After this a still deeper order of things begins, where the distinct light of God is seen shining, one might almost say, on every step. Here we survey a type before which almost every other even in this precious book may be considered comparatively a little thing. It shadows such love as God Himself can find nothing to surpass, if even to compare with it. It is the chosen figure of His own love, and this not only in the gift but in the death of His Son, who deigned to be for us also the Lamb of God which taketh away the sin of the world. A scene at once so simple yet so deep demands few and will not indeed bear many words of ours on what is happily the most familiar of all types to all Christians, as, morally viewed, it is an unequalled call to our hearts. For we must not overlook it as a most real trial of Abraham's faith, besides being such a precious manifestation of God's own love. For if Isaac was spared the blow to which Abraham fully devoted him in the confidence of God's raising him again to make good the line of promise, the type of death as a sacrifice was fully carried out by the substitution of the ram caught in the thicket and slain by the father. Then follows the oath of Jehovah founded on it, of which the apostle Paul makes so striking a use in the Epistle to the Galatians, where he draws the remarkable contrast between the one seed and the many. With the seed being Christ, where number is not expressed, we have the blessing of the Gentiles; whereas, when we hear of the seed numerous as the stars and the sand, the connection beyond all controversy is with the supremacy of the Jews over their enemies. If we closely examine the passage, it may be readily seen in all its force. "By myself have I sworn, saith Jehovah, for because thou hast done this thing, and hast not withheld thy son, thine only son; that in blessing I will bless thee, and in multiplying I will multiply thy seed as the stars of the heaven, and as the sand which is upon the sea shore." Here it is expressly the numerous seed; and what follows? Is there any promise of blessing to the Gentiles here? On the contrary it is a properly Jewish hope "Thy seed shall possess the gate of his enemies." Is this the special place of Christ? Is it His relation to us now from among the Gentiles? The very reverse It remains to be verified when He reigns as the Head of Israel, and He will give them power and rule over their enemies. In its day this will be all right
But what is it that the apostle quotes, and for what purpose? Not this but the next verse, which is of a wholly different nature: "And in thy seed shall all the nations of the earth be blessed." The force of the apostle's argument is that, where the scripture referred to says nothing of number, only naming "thy seed" as such, there the blessing of the Gentiles is assured. On the other hand, where He speaks of the seed multiplied according to the most striking images of countless number, Jehovah pledges here the earthly exaltation and the power of the Jew over their enemies a blessing in contrast with that of the gospel and the argument in Galatians. It is this distinction which the apostle applies to the subject with such depth of insight. The inference is obvious. The Galatians had no need to become Jews to get blessing. Why then should they be circumcised? What God gives them in the gospel and what they have received by faith is Christ, dead and risen, as was Isaac in the figure. (Compare Hebrews 11:17-19.) Of this seed He speaks not as of many but as of one: this seed secures the blessing of the Gentiles as Gentiles. Hence, where God speaks of Abraham's seed apart from numbers (ver. Hebrews 11:18), there is the blessing of the Gentiles. This is what we really need; but it is what we have in Christ. By and by there will be the numerous seed spoken of in verseHebrews 11:17; Hebrews 11:17. This will be the Jew; and then the chosen nation will possess the gate of their enemies. I can conceive nothing more admirable in itself, or more complete as a refutation of the Judaisers who would fain have compromised the gospel, and sunk the Galatians into mere Gentiles looking up to their Jewish superiors by seeking circumcision after they had a risen Christ. But the truth is that both are divine, the Old Testament fact, and the New Testament comment. And as the fact itself was most striking, so the application by the apostle is no less profound.

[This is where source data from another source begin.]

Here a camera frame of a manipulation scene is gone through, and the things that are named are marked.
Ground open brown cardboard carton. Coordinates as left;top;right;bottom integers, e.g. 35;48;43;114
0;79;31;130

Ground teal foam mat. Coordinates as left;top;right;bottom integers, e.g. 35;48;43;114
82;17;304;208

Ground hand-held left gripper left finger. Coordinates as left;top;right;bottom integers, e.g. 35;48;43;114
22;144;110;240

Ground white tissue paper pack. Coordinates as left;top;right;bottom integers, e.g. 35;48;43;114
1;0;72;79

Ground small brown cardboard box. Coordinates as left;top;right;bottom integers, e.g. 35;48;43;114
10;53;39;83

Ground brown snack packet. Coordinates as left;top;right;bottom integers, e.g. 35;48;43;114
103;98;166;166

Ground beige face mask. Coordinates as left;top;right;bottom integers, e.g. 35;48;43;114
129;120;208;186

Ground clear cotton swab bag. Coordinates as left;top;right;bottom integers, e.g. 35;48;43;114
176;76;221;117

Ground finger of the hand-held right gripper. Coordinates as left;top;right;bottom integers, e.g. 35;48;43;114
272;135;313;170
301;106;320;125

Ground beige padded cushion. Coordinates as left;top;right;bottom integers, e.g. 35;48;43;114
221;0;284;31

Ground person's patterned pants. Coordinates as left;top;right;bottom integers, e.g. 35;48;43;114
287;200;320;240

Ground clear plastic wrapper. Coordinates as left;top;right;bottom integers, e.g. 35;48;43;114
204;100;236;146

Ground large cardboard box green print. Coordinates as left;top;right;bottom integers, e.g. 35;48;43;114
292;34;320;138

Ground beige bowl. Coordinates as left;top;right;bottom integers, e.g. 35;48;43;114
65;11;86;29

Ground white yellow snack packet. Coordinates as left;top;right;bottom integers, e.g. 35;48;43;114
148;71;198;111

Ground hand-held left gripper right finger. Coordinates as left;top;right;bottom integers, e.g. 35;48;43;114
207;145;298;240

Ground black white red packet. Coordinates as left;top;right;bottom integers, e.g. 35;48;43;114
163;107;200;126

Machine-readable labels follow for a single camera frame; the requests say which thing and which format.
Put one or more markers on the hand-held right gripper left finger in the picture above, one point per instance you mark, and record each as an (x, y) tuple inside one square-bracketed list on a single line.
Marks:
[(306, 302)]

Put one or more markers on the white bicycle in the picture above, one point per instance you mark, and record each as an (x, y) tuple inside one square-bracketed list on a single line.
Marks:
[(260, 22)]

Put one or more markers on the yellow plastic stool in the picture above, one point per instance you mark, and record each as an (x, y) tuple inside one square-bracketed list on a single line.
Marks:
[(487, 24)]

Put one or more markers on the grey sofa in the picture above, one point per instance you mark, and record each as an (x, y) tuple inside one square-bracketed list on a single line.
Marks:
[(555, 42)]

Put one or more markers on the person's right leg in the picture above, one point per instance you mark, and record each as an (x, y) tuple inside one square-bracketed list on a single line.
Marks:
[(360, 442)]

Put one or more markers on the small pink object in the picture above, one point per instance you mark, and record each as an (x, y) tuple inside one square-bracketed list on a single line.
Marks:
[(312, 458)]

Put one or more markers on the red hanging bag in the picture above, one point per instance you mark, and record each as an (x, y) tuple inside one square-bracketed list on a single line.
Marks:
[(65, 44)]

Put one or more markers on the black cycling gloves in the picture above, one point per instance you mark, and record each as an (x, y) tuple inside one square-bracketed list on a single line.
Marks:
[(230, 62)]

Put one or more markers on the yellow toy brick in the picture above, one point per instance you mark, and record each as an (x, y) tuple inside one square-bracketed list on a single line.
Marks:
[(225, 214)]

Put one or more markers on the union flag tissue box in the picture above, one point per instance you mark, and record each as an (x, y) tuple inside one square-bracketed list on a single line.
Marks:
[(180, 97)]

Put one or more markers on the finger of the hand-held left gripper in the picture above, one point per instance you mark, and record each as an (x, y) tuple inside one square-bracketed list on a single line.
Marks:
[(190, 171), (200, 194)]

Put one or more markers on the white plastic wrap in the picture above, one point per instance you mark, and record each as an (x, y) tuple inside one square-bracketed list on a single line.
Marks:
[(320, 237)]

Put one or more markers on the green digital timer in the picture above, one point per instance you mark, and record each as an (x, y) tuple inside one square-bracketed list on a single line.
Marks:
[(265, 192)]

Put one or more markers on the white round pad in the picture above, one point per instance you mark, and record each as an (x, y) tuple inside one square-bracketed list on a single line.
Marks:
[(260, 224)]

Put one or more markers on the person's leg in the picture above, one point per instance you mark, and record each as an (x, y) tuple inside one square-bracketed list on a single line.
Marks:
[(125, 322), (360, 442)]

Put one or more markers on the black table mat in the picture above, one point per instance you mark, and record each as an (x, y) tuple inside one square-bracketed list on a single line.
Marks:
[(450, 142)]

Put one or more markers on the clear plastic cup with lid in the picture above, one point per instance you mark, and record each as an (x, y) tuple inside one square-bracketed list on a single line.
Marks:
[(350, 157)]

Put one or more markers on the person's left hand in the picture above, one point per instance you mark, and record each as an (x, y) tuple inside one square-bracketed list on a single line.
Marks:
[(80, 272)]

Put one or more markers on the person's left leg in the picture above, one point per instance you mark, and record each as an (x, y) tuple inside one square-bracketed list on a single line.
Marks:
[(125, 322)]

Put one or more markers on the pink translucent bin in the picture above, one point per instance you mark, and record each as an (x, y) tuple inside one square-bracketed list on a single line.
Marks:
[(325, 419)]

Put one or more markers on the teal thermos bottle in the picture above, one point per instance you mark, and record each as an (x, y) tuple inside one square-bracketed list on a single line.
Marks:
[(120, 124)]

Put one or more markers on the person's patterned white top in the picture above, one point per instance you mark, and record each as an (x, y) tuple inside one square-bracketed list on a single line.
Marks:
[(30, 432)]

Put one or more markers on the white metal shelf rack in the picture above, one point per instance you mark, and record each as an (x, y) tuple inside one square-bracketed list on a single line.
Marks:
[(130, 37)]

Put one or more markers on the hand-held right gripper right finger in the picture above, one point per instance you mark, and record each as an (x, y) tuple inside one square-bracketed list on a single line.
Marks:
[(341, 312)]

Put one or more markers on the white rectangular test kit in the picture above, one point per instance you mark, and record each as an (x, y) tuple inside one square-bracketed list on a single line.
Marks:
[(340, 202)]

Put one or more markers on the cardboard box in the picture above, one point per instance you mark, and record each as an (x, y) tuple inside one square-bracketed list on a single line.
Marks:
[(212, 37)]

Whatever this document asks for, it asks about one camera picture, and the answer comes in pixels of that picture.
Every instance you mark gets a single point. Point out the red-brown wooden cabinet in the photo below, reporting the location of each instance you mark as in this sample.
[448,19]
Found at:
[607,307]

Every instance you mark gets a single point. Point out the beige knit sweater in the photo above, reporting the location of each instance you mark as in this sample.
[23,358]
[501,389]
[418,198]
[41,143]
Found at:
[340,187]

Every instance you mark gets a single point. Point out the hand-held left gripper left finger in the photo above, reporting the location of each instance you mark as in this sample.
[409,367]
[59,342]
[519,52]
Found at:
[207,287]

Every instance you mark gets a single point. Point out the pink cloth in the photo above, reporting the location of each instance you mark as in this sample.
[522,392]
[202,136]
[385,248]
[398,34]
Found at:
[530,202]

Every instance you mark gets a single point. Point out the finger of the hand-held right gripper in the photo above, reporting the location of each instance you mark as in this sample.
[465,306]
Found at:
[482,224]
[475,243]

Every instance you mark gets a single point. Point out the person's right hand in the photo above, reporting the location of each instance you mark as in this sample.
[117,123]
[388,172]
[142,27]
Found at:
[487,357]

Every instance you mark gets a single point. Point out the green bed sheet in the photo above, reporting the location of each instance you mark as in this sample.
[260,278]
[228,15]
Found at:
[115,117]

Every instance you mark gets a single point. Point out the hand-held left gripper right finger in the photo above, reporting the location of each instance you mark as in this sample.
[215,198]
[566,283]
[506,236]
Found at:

In Genesis 23:1-20 another instructive event opens on us. It is not the death of Hagar, who sets forth the Sinaitic or legal covenant: we might have expected some such typical matter, and could all understand that. But the marvel is that, after the figure of the son led as a sacrifice to Mount Moriah but raised from it (the death and resurrection of Christ, as the Apostle Paul himself explains it in the Epistle to the Hebrews), we have the death of Sarah, of her who represents the new covenant, not of the law but of grace. And what is the meaning of that type, and where does it find its answer in the dealings of God when we think of the antitype? It is certain and also plain. In the Acts of the Apostles, not to speak of any other scripture, the true key is placed in our hands. When the Apostle Peter stood before the men of Israel, and bore witness of the death and resurrection of the Lord Jesus, the true Isaac, what did he tell them? This that if they were willing by grace to repent and be converted, God would assuredly bring in those times of refreshing of which He had spoken by the mouth of all His holy prophets since the world began. He added that they were the children not only of the prophets but of the covenant which God made with the fathers, saying unto Abraham, And in thy seed shall all the kindreds of the earth be blessed.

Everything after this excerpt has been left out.